• [Task item]: This task calls for copying every line of the records that includes the word "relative".
====================
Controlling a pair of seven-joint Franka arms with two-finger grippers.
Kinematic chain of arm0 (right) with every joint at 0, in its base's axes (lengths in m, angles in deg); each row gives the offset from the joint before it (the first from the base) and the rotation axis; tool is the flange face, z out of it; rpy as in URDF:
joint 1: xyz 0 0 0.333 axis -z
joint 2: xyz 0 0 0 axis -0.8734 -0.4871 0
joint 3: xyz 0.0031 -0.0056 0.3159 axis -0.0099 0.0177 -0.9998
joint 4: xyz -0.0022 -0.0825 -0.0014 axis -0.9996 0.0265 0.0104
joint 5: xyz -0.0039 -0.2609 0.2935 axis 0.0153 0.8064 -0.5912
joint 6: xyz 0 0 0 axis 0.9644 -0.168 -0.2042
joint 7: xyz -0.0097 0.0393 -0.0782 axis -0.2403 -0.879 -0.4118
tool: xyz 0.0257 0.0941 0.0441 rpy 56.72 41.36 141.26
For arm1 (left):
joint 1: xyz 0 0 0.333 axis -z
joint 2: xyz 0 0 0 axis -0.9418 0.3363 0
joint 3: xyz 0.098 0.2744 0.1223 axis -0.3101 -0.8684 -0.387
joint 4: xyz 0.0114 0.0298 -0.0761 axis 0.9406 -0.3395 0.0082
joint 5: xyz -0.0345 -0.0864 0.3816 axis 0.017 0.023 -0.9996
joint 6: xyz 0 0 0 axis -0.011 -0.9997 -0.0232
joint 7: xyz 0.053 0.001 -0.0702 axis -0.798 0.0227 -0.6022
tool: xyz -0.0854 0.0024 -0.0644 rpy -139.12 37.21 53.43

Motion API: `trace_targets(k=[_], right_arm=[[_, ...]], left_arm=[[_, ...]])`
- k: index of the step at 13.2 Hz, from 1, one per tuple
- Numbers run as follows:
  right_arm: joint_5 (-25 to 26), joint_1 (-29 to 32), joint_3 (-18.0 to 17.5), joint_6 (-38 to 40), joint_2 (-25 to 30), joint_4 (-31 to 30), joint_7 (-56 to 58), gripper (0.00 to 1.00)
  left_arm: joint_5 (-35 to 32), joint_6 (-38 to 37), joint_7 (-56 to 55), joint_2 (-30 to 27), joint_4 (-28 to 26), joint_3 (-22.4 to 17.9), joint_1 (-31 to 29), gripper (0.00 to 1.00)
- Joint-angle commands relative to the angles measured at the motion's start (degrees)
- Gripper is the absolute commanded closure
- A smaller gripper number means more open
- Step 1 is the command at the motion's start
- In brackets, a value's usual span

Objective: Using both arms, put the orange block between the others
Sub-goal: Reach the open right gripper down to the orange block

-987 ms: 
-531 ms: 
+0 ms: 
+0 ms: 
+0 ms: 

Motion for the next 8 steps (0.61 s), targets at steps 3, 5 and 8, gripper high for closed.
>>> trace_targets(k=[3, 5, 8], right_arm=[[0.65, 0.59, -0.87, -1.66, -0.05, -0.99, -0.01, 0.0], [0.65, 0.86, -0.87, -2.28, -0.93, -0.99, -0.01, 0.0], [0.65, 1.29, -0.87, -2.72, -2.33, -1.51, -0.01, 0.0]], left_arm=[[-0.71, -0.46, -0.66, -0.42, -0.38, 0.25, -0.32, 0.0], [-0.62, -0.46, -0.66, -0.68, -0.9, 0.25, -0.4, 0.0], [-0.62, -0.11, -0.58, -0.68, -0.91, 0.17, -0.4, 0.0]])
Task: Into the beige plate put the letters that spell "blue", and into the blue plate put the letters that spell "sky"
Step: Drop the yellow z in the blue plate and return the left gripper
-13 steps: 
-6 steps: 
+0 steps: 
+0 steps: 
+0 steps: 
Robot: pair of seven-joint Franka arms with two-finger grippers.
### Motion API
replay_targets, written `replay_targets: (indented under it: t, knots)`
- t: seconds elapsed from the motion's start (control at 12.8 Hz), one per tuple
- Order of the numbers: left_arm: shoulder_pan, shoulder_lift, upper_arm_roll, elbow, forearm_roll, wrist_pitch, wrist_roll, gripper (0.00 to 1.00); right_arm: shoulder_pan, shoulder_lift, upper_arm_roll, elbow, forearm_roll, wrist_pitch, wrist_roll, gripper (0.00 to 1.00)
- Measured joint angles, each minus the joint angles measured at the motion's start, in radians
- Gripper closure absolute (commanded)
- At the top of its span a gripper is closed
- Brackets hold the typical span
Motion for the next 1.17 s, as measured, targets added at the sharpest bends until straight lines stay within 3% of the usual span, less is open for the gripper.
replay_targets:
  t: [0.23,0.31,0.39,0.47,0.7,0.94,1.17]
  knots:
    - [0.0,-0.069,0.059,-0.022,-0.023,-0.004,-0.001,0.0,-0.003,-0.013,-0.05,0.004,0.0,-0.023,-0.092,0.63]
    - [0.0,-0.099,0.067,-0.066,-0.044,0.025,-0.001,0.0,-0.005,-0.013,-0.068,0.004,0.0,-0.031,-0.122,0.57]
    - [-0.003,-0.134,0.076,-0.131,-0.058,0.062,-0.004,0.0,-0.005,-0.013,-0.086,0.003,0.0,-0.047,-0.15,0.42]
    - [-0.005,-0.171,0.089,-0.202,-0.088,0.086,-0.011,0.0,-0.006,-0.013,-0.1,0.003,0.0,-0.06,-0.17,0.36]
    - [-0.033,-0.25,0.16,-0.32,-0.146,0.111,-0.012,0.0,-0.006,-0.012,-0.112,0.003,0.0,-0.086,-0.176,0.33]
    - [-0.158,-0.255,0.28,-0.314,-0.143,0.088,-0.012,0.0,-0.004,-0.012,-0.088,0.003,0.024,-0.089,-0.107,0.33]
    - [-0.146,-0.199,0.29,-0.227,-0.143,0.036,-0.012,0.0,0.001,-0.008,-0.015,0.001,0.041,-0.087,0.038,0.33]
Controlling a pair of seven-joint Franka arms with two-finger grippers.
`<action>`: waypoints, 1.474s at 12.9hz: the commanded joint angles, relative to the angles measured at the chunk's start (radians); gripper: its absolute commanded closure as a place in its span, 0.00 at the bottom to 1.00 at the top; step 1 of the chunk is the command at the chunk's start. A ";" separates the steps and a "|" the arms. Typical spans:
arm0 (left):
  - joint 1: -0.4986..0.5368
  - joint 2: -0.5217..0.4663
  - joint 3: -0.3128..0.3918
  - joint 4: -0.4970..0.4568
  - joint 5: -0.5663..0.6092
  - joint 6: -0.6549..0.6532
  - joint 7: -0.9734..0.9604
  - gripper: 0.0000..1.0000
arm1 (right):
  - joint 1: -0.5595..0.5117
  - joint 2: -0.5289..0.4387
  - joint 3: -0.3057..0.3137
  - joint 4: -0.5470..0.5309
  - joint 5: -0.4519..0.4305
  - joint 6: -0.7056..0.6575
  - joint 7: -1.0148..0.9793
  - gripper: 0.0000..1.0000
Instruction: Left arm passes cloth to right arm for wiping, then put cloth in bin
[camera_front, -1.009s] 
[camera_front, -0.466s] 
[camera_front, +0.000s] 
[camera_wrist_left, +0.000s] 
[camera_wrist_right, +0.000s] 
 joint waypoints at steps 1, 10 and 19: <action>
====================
• [Answer box]:
- Joint-angle commands relative to the angles measured at the motion's start (degrees)
`<action>`: waypoints, 1.474s at 12.9hz: the commanded joint angles, relative to the angles measured at the chunk's start (radians); gripper: its absolute commanded closure as a place in its span, 0.00 at the bottom to 1.00 at the top; step 1 of the chunk is the command at the chunk's start. A ";" separates the steps and a "|" the arms. Typical spans:

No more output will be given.